The child is taught from the earliest consciousness that she has these four brothers with her in the world wherever she goes, and that they will always look after her. The brothers inhabit the four virtues a person needs in order to be safe and happy in life: intelligence, friendship, strength, and (I love this one) poetry. The brothers can be called upon in any critical situation for rescue and assistance. When you die, your four spirit brothers collect your soul and bring you to heaven. (p. 251)
Happiness is the consequence of personal effort. You fight for it, strive for it, insist upon it, and sometimes even travel around the world looking for it... And once you have achieved a state of happiness, you must never become lax about maintaining it, you must make a mighty effort to keep swimming upward into that happiness forever, to stay afloat on top of it. (p.206)

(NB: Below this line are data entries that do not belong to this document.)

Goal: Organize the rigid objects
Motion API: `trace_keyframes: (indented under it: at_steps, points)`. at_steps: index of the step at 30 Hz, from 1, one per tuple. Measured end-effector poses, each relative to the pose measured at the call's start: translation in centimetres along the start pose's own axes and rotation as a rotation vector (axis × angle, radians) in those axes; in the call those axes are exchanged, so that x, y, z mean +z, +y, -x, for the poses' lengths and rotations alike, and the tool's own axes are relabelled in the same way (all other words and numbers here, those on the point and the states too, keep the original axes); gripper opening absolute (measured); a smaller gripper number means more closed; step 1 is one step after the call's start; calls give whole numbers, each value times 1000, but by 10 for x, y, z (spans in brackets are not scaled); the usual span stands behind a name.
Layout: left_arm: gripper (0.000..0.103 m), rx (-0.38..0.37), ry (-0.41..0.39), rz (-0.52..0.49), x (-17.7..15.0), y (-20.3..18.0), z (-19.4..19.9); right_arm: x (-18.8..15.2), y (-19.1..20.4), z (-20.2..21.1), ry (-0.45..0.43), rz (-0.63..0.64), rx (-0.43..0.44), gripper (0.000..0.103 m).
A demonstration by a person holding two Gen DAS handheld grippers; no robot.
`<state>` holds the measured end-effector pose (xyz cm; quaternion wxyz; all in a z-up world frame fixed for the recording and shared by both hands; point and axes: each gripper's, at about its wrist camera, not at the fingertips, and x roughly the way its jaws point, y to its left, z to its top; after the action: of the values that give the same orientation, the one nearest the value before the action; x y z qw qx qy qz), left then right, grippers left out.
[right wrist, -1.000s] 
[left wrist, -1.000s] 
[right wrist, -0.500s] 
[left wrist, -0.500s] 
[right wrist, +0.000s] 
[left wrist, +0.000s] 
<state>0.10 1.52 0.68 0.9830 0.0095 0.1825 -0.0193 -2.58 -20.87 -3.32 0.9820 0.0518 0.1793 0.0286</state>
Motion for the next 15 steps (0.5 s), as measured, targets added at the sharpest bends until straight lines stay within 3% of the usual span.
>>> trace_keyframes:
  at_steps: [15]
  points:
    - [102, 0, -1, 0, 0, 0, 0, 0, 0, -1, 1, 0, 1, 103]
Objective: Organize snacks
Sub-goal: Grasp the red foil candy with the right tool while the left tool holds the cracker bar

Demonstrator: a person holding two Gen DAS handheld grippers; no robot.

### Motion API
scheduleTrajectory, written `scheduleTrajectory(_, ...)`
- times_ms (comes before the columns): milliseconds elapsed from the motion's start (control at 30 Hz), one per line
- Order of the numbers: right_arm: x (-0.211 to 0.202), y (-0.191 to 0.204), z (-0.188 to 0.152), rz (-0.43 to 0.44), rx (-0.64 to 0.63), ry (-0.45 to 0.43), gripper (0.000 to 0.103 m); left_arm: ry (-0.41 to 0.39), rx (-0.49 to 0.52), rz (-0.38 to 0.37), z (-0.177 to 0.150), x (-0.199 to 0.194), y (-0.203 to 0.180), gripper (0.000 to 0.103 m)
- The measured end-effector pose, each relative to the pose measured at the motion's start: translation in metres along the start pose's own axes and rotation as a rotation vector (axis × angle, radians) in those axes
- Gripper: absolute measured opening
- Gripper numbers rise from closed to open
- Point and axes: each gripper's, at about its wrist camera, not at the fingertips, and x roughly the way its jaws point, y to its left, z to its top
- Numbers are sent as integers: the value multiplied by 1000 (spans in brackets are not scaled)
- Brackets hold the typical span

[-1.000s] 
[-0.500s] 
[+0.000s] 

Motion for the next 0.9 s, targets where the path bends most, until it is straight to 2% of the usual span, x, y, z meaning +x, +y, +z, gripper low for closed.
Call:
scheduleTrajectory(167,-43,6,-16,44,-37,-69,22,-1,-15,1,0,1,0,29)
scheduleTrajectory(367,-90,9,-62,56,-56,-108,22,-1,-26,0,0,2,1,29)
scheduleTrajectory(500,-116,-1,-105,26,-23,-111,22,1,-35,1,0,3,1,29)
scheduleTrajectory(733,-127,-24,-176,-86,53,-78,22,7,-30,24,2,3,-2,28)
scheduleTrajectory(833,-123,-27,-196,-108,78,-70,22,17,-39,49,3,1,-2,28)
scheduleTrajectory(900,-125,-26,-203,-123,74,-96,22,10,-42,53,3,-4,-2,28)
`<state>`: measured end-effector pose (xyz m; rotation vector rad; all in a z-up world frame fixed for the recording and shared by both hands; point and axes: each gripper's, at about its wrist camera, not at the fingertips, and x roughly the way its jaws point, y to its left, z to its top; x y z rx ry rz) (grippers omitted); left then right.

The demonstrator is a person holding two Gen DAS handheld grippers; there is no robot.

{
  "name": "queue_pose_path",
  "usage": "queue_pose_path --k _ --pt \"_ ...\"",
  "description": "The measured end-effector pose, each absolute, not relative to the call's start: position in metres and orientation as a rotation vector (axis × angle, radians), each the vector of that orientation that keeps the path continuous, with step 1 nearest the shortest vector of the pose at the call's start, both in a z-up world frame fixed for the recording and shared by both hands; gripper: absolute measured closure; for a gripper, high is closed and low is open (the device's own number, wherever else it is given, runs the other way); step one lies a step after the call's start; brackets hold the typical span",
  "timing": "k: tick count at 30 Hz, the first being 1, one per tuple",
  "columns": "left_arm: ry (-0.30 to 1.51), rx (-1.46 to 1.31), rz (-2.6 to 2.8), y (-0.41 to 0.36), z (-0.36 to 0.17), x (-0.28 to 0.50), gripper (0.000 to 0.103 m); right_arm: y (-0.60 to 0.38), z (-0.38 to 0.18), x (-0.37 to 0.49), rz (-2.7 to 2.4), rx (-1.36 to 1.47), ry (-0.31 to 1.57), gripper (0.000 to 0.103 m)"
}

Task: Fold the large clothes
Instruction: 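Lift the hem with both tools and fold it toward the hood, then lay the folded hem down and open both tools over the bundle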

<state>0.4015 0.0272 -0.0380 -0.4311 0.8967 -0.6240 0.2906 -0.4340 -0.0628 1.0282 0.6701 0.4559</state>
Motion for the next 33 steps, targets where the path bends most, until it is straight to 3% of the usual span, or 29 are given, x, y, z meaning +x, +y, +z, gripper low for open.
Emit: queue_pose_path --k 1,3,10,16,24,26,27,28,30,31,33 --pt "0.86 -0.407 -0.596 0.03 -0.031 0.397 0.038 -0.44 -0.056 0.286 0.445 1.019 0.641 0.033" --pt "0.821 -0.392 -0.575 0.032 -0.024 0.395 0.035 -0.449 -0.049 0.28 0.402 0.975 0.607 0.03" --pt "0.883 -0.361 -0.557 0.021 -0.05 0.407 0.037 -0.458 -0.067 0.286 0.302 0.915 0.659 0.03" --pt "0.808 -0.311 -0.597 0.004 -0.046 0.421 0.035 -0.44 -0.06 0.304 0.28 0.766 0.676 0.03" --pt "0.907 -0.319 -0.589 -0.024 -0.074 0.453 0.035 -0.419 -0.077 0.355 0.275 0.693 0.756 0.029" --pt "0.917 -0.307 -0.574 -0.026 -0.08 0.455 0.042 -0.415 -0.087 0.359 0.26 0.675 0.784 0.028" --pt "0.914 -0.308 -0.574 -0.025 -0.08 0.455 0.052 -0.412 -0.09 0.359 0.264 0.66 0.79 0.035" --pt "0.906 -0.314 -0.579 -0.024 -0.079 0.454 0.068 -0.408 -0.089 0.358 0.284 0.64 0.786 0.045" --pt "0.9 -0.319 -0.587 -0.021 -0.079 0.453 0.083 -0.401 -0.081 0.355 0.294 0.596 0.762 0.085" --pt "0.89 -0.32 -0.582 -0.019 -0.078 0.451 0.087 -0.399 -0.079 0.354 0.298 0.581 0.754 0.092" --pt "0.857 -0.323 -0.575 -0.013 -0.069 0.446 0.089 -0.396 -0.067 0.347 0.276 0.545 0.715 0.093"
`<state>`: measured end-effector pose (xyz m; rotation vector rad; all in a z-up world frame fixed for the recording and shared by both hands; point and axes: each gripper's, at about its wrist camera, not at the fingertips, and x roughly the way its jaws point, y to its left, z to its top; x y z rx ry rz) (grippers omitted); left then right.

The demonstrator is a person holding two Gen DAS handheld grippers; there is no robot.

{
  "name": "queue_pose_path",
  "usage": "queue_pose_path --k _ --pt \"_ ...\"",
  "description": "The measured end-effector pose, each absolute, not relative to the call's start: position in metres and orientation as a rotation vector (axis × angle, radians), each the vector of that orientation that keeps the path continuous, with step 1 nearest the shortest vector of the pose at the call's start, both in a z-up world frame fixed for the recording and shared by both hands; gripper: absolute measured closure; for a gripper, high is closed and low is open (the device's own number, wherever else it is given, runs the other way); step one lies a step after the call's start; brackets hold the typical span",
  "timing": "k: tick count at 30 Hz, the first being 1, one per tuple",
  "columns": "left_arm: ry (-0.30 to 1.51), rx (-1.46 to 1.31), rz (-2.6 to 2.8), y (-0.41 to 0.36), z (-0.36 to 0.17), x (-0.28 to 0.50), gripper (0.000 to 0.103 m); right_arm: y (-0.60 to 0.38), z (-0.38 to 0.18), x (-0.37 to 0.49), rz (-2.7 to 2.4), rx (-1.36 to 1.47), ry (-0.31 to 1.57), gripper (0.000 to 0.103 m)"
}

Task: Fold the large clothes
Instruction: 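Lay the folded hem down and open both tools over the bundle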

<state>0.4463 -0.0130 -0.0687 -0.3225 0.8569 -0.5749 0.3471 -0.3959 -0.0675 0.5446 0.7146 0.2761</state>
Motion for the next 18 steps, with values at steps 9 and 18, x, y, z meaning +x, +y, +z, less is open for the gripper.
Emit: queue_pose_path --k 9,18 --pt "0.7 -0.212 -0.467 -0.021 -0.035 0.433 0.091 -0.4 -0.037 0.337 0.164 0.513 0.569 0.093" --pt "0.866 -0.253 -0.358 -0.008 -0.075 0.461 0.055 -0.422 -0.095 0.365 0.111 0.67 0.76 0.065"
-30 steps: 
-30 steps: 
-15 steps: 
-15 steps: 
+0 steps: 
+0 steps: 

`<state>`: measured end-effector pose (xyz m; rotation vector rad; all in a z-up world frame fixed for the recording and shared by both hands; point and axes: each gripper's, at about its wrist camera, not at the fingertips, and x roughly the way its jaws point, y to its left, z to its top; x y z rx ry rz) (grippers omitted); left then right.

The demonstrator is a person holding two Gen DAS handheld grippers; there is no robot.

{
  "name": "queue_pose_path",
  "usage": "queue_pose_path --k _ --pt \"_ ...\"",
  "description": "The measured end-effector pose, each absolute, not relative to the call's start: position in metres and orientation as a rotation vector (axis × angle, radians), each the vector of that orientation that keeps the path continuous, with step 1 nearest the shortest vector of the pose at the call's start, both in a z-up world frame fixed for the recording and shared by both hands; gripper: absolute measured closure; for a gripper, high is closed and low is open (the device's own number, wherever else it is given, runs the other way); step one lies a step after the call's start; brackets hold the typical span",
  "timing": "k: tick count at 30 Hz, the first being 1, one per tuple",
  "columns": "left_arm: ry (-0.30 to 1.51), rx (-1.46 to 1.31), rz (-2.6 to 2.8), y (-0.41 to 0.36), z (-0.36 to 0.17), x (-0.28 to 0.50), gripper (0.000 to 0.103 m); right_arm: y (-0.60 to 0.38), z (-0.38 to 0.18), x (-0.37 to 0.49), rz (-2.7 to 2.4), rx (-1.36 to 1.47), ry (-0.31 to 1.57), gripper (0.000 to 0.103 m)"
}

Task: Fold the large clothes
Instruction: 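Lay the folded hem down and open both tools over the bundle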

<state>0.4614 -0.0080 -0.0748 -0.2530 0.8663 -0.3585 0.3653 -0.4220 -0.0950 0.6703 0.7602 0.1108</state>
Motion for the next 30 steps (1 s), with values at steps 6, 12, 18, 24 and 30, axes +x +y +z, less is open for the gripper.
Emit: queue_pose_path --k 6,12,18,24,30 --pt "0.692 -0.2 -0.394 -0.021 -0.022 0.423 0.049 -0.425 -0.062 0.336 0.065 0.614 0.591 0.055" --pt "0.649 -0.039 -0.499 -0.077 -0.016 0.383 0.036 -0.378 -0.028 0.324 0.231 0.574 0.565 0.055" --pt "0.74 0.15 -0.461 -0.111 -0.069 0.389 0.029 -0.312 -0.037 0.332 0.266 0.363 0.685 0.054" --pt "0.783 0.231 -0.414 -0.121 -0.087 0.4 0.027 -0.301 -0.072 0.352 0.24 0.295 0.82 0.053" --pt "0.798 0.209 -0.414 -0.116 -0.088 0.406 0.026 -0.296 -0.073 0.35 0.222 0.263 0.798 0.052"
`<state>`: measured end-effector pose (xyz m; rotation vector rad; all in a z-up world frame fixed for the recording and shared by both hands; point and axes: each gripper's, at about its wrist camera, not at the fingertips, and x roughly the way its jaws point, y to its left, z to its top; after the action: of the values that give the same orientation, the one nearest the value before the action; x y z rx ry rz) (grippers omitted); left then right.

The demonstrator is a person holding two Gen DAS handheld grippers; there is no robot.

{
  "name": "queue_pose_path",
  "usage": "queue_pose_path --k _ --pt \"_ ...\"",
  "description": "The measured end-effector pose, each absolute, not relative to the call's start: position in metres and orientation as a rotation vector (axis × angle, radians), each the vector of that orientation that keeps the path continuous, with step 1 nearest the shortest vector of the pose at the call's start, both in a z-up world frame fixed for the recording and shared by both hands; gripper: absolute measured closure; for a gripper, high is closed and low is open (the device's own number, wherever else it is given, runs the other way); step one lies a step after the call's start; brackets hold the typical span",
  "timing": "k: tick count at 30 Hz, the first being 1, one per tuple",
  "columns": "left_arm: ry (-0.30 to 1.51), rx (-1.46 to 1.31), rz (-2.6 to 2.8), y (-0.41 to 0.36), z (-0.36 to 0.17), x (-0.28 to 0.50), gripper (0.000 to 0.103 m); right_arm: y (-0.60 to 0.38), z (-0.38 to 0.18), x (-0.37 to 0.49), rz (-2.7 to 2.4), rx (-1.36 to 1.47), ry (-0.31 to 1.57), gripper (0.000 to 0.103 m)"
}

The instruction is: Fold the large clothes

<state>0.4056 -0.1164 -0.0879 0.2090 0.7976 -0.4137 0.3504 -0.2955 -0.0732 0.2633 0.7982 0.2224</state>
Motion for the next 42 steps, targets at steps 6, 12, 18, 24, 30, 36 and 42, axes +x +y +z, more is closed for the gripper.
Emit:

I think about the woman I have become lately, about the life that I am now living, and about how much I always wanted to be this person and live this life, liberated from the farce of pretending to be anyone other than myself. I think of everything I endured before getting here and wonder if it was me--I mean, this happy and balanced me, who is now dozing on the deck of this small Indonesian fishing boat--who pulled the other, younger, more confused and more struggling me forward during all those hard years... Knowing already that everything would be OK, that everyhing would eventually bring us together here. Right here, right to this moment. Where I was always waiting in peace and contentment, always waiting for her to arrive and join me. (pp. 329-330)
In the end, though, maybe we must all give up trying to pay back the people in this world who sustain our lives. In the end, maybe it's wiser to surrender before the miraculous scope of human generosity and to just keep saying thank you, forever and sincerely, for as long as we have voices. (p. 334)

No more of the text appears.